Note: on the same machine, the code in the OP's question takes 30s for n=100_000_000; this version is 700x faster for that n.

See also my other answer for a faster solution.

Solution 2:

This new answer brings the total time for big_n down to 4min 6s.

An profiling of my initial answer revealed these facts:

  • Total time: 1h 42min 33s
  • Time spent factorizing numbers: almost 100% of the time

In contrast, generating all primes from 3 to sqrt(2*N - 1) takes only 38.5s (using Atkin's sieve).

I therefore decided to try a version where we generate all numbers m as known products of prime numbers. That is, the generator yields the number itself as well as the distinct prime factors involved.
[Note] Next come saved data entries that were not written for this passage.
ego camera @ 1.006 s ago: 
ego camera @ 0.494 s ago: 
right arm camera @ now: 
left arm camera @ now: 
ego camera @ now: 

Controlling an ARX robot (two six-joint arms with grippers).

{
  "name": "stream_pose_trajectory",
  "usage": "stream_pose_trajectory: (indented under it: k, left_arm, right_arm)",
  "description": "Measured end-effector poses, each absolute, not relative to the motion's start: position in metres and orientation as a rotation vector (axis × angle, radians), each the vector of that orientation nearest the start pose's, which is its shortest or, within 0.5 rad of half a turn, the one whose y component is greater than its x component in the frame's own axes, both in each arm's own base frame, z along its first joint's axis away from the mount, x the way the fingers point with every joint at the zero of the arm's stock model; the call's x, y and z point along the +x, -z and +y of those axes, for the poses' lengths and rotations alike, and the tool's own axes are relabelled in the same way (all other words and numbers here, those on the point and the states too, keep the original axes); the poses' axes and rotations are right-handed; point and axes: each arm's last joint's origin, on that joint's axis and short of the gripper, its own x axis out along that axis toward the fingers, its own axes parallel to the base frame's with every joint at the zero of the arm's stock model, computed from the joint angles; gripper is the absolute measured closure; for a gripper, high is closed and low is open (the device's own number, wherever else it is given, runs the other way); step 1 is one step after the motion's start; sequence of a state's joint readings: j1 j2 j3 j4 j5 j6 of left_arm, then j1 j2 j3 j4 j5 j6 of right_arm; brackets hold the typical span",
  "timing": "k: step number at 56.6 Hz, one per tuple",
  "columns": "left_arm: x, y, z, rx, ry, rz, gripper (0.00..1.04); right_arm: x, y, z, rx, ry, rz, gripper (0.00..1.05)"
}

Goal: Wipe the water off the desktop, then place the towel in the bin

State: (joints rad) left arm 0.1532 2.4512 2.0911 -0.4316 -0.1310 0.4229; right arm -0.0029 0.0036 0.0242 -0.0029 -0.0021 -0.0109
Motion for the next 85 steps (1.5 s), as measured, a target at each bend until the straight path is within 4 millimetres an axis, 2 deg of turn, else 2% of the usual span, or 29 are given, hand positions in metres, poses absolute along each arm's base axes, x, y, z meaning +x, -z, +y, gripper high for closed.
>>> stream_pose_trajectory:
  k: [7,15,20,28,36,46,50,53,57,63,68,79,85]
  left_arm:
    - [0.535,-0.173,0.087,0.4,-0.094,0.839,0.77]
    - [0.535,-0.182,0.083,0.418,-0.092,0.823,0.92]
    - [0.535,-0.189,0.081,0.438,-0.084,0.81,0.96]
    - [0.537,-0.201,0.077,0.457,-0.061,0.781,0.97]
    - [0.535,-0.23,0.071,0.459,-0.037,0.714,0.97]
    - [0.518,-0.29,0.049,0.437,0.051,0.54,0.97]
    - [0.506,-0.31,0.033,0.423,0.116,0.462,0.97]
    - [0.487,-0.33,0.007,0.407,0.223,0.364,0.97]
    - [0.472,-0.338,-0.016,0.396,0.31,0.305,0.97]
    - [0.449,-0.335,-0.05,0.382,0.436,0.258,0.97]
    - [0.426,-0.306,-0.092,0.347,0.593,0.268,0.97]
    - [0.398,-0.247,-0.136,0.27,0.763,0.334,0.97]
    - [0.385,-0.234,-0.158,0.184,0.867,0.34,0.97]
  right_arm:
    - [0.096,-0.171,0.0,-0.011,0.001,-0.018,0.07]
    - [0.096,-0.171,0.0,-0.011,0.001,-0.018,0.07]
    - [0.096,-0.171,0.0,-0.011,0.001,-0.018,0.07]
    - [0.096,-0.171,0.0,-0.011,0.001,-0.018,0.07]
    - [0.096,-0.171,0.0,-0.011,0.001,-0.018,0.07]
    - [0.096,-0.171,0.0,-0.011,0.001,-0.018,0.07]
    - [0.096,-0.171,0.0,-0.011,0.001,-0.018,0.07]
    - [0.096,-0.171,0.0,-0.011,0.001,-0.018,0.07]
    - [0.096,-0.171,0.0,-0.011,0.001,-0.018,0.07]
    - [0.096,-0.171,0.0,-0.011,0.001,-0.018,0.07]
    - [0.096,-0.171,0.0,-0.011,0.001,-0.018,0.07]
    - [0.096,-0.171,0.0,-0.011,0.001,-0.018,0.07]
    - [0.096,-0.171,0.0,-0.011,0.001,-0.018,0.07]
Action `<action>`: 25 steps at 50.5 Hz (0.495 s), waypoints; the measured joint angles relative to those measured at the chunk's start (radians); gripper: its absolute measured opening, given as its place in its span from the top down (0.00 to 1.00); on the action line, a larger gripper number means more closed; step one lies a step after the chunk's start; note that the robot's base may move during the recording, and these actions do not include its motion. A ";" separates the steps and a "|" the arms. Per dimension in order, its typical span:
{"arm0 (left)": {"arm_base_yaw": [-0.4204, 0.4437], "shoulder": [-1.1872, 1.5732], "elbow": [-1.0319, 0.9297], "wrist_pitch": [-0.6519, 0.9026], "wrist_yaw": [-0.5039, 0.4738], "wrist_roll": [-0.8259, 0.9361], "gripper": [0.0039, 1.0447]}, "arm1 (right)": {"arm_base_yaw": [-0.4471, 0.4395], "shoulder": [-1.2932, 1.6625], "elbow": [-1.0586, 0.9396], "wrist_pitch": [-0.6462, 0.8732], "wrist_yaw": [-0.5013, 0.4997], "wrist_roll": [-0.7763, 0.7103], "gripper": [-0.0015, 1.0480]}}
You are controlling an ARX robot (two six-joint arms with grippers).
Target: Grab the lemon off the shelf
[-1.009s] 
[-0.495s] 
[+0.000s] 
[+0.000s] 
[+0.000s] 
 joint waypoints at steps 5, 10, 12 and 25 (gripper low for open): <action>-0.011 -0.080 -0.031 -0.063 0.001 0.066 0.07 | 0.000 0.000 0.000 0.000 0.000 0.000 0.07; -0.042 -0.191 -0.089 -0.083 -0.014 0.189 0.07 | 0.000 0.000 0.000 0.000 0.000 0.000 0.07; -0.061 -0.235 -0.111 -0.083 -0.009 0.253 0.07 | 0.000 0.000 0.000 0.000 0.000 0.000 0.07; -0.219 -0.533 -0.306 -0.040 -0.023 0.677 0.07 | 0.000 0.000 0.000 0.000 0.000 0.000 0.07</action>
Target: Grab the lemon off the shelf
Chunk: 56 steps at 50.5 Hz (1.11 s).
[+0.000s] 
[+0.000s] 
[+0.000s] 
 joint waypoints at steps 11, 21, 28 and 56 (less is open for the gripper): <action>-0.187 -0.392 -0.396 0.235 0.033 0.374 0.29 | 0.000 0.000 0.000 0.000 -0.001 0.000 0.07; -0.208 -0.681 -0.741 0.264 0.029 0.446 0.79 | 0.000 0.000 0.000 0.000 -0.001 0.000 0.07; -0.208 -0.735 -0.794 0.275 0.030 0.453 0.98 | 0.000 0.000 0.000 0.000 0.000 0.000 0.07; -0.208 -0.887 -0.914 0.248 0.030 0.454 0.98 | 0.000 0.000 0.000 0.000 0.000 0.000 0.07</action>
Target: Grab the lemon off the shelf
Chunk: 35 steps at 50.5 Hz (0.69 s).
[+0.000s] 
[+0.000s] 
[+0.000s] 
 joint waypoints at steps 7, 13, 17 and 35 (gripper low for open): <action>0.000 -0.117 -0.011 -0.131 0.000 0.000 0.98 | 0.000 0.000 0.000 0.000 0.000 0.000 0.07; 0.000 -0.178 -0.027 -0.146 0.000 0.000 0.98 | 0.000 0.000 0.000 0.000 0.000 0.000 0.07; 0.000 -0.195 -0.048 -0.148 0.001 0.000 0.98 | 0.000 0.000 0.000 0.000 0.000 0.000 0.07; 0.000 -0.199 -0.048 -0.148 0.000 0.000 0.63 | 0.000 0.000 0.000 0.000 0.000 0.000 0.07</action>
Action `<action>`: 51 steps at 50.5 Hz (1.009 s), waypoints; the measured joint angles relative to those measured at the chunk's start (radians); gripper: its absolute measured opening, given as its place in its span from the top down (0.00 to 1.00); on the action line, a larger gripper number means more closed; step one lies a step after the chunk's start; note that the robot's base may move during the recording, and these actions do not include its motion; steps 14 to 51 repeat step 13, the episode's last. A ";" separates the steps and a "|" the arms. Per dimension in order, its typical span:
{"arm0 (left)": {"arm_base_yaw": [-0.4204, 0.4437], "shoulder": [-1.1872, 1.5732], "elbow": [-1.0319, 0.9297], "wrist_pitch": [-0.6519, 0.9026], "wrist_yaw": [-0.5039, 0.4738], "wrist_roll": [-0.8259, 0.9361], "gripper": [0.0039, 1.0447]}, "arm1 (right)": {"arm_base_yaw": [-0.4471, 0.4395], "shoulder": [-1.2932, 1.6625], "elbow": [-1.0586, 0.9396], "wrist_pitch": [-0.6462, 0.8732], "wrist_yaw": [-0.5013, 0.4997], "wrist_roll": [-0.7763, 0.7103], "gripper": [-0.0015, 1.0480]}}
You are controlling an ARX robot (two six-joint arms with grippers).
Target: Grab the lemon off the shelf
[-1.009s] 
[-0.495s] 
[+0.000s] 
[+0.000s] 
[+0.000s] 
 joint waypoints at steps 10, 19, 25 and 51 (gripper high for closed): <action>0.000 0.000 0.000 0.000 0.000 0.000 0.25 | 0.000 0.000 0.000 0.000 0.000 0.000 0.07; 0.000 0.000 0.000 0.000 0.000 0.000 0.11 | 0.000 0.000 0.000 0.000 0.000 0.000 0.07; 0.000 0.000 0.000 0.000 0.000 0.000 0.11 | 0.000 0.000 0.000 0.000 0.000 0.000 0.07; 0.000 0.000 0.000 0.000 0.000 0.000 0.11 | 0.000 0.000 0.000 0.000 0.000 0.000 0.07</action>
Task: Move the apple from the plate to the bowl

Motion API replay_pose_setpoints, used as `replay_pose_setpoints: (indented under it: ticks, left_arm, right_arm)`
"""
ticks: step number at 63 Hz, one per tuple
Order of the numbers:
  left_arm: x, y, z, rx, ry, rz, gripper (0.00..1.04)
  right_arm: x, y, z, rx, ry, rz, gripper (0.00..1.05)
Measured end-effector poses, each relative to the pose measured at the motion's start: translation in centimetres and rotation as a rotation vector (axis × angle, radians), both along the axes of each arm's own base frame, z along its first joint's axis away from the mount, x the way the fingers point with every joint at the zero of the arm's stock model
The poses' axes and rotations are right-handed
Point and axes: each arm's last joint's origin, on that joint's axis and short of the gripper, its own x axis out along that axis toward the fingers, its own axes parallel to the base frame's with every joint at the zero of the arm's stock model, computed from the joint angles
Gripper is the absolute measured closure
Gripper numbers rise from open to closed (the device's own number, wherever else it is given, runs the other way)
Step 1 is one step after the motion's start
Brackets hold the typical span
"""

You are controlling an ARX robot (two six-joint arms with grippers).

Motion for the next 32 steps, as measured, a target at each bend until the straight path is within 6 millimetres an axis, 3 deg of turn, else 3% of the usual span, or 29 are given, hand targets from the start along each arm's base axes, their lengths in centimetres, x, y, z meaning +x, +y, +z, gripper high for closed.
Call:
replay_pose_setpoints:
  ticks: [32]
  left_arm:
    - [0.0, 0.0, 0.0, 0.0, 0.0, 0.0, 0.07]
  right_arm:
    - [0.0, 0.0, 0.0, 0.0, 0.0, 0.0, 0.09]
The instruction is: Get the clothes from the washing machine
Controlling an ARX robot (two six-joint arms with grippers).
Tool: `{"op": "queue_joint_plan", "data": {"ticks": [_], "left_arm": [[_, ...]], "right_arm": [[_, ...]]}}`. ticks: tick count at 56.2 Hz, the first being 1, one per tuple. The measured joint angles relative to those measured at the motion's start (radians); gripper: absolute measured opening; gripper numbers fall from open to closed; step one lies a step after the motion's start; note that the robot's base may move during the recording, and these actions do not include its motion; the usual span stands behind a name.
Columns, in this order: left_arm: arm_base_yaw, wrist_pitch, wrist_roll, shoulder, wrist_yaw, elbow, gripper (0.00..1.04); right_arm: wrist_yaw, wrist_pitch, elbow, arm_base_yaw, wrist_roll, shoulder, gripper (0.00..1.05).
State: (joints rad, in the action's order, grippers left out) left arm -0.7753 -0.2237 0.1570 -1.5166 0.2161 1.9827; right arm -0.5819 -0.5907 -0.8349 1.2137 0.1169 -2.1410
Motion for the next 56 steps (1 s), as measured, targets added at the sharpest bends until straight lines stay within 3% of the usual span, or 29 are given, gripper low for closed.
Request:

No factorization needed.

The result is still 500_000_000_002_841, off by 4 as @Koder noticed. I do not know yet where that problem comes from. Edit: after correction of the xmax bound (isqrt(2*N - m**2) instead of isqrt(2*N - m**2 - 1), since we do want to include triangles with hypothenuse equal to N), we now get the correct result.

The code for the primes generator is included at the end. Basically, I used Atkin's sieve, adapted (without spending much time on it) to Python. I am quite sure it could be sped up (e.g. using numpy and perhaps even numba).

To generate integers from primes (which we know we can do thanks to the Fundamental theorem of arithmetic), we just need to iterate through all the possible products prod(p_i**k_i) where p_i is the i^th prime number and k_i is any non-negative integer.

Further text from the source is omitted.